→ **THE PROBLEM**
Work out the number of lines in the listing that include the string "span". Reply with that number alone.

→ **SOURCE MATERIAL**

%%

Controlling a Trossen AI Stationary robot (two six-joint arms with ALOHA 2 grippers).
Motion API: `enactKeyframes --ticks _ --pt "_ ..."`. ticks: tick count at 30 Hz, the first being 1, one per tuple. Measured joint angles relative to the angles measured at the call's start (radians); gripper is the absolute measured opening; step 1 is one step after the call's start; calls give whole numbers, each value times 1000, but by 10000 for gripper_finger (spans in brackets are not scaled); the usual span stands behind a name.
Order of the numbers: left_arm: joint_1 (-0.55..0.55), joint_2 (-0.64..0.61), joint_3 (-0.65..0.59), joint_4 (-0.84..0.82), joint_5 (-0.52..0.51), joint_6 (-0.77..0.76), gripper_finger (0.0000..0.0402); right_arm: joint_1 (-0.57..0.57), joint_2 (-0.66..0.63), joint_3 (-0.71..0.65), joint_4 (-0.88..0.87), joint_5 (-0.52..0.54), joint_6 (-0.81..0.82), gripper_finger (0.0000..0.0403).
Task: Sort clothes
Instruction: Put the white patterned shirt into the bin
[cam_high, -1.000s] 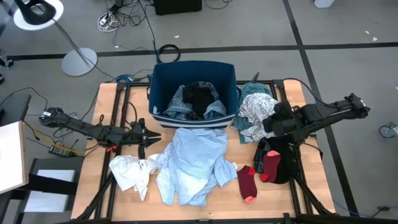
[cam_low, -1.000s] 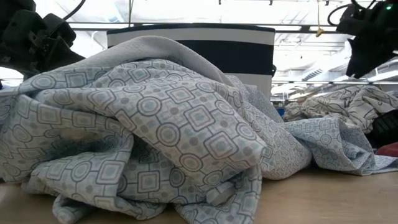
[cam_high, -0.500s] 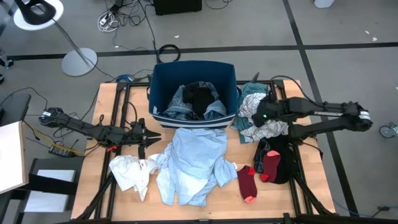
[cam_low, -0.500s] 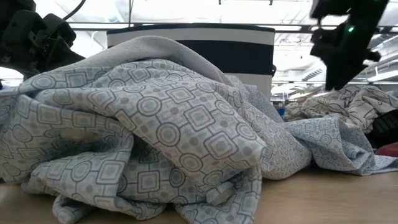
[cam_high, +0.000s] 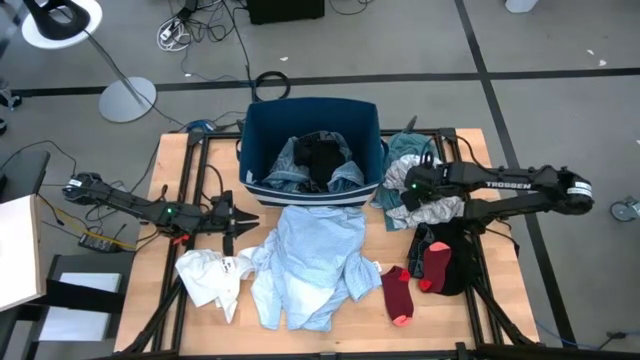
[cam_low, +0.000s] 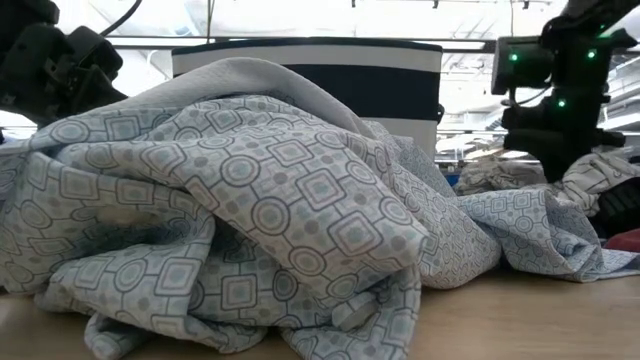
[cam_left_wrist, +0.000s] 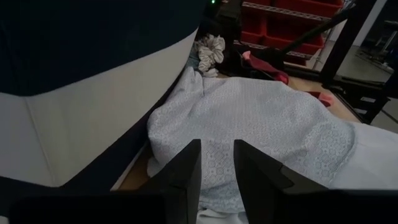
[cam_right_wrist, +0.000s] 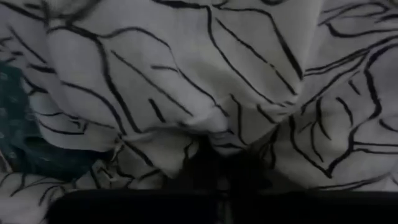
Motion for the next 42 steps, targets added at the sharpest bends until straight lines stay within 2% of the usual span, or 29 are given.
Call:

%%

→ **RESULT OF THE TASK**
2